10 fév 2012
Chloé Bossard

Quid du temps de parole ?

Le temps de parole est un sujet de litige lors de chaque élection. Règles trop complexe pour les médias, pas assez d’égalité pour les candidats… le Conseil supérieur de l’audiovisuel, qui effectue les contrôles, a cette année encore du fil à retordre.

Lundi, les dirigeants de neuf chaînes de télévision et de radio (RTL, France Inter, France Bleu, France Info, France Culture, Europe 1, RMC, BFM Business et BFM TV) ont réclamé un assouplissement des règles de stricte égalité du temps de parole à Jean-Louis Debré, président du Conseil Constitutionnel. « Cette situation n’existe pas chez nos grands partenaires européens qui ne sont pas moins démocratiques que la France, pas plus qu’elle ne concerne ni la presse, ni Internet, pourtant des vecteurs tout aussi importants d’information que l’audiovisuel », écrivent les patrons dans une lettre.

Le CSA contrôle les temps de parole en direct.

En face, les petits candidats se plaignent de ne pas être suffisamment représentés, au profit de François Hollande et Nicolas Sarkozy qui monopolisent écrans et bande FM. Mercredi, un conseiller de Jean-Luc Mélenchon a directement écrit à Christine Kelly, présidente du groupe de travail sur le pluralisme et la campagne électorale au CSA. « C’est simple : on a souvent l’impression à l’écoute de nos médias audio-visuels que l’élection présidentielle ne comporte qu’un tour, le 2ème, dont par ailleurs ils ont déjà fixé le casting », écrit-il. « Si le 19 mars, soit dans seulement 40 jours, la répartition des temps de parole n’a pas nettement évolué on pourra, sans craindre l’exagération, dire que la campagne aura été faussée« . Face à cette situation, le Front de Gauche demande au CSA « d’intervenir sans tarder ».

De son côté, l’intéressée assure que le CSA est en discussion permanente avec les chaînes, et qu’il effectue des contrôles réguliers. « On est vraiment main dans la main avec les chaînes pendant toute cette période, pour qu’il ne puisse pas y avoir de dérapage », explique Christine Kelly sur le site du Conseil.

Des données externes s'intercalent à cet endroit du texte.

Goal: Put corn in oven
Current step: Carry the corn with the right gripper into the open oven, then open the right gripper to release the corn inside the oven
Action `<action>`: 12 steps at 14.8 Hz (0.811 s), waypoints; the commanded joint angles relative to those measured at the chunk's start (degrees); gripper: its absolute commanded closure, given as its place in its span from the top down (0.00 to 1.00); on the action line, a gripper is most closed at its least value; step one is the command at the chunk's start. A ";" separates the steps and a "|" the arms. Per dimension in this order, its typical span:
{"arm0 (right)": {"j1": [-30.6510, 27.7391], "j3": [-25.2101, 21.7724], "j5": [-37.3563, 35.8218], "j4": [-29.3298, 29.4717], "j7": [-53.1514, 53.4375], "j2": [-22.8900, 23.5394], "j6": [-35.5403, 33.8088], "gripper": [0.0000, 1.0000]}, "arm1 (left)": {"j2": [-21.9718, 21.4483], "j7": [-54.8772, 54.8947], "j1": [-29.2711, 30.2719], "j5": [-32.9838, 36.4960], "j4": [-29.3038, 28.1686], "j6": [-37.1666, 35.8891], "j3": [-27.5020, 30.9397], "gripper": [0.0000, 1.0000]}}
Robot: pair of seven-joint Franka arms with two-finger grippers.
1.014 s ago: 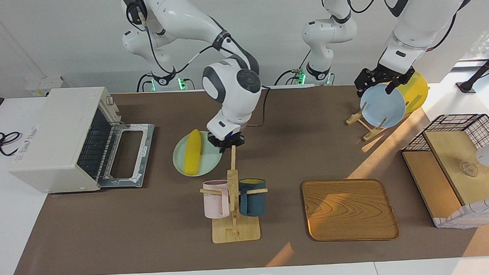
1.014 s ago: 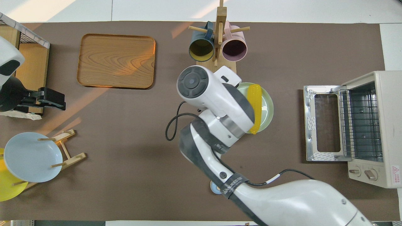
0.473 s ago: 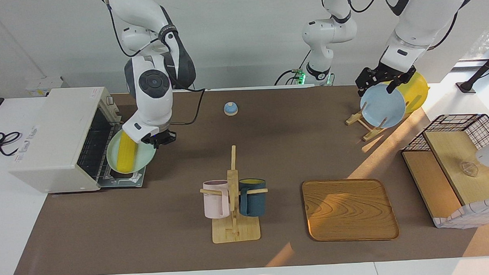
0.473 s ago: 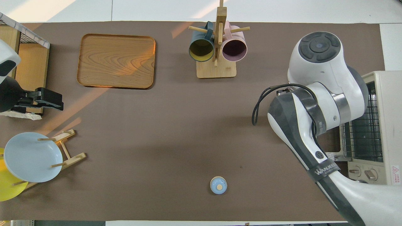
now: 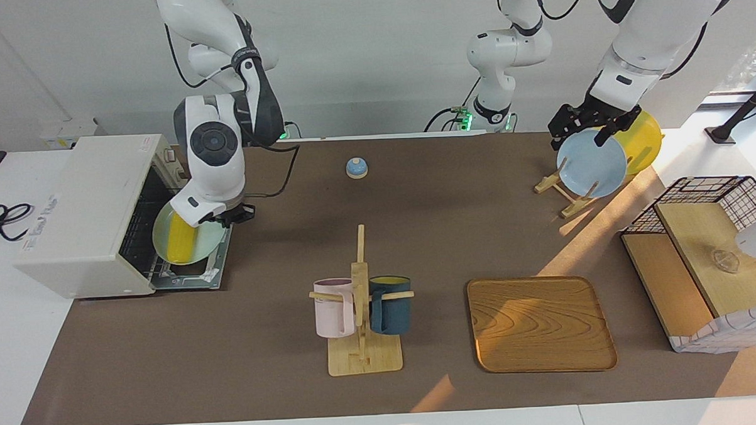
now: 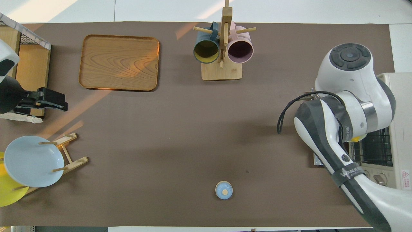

Christine Kelly dirige le pôle pluralisme.

Du 1er au 27 janvier, François Hollande  et Nicolas Sarkozy ont occupé 73% du temps de parole sur les télévisions, et 75% sur les radios. Les petits candidats, eux, sont presque oubliés des journaux et magazines d’information. En janvier, TF1 a consacré… 0% de son temps d’antenne à Hervé Morin et Frédéric Nihous.  C’est à dire à peu près leur score dans les sondages, le décompte peut donc paraître équitable.

Mais selon les chaînes, les contrôles du CSA peuvent donner des résultats surprenants. On y apprend notamment que Marine Le Pen a occupé plus de 56% du temps d’antenne des candidats sur M6. Quant à Jean-Luc Mélenchon, il varie de 2,77% sur TF1 à 18% sur France 2. Cet écart est en grande partie dûe à son intervention dans l’émission « Des Paroles et des actes » le 12 janvier sur la deuxième chaîne. Même constat pour François Bayrou, à qui BFM ne consacre que 5,88% de son temps quand il occupe 13% sur France Inter.

En réalité, la campagne est divisée en trois périodes distinctes, pour lesquelles les règles sont différentes :

  • Depuis le 1er janvier et jusqu’au 19 mars, le CSA applique le principe d’équité pour le temps de parole et le temps d’antenne. Les apparitions médiatiques sont donc calculées en fonction de la représentativité du candidat dans les sondages, lors des dernières élections, et de la dynamique de campagne. « Plus un candidat anime sa campagne, plus il sera représenté », résume Christine Kelly.
  • Du 20 mars au 9 avril, entre le dépot des parrainages et la publication de la liste des candidats au journal officiel, l’équité prévaut pour le temps d’antenne, c’est à dire l’ensemble du temps consacré à un candidat et à ses soutiens. En revanche, les chaînes doivent appliquer l’égalité pour le temps de parole, c’est à dire le temps où le candidat ou ses soutiens s’expriment directement.
  • Du 10 avril au 6 mai, lors de la campagne officielle, les médias doivent respecter l’égalité du temps de parole et du temps d’antenne.

Le cas Sarkozy, enfin, est un véritable casse-tête. Doit-il être considéré comme candidat ou comme président ? Ca dépend de son discours. Ses interventions sont compabilisées dans le temps de parole si elles dressent un bilan de l’action passée, si elles exposent les éléments d’un programme, ou si elles excèdent le champ de ses fonctions officielles.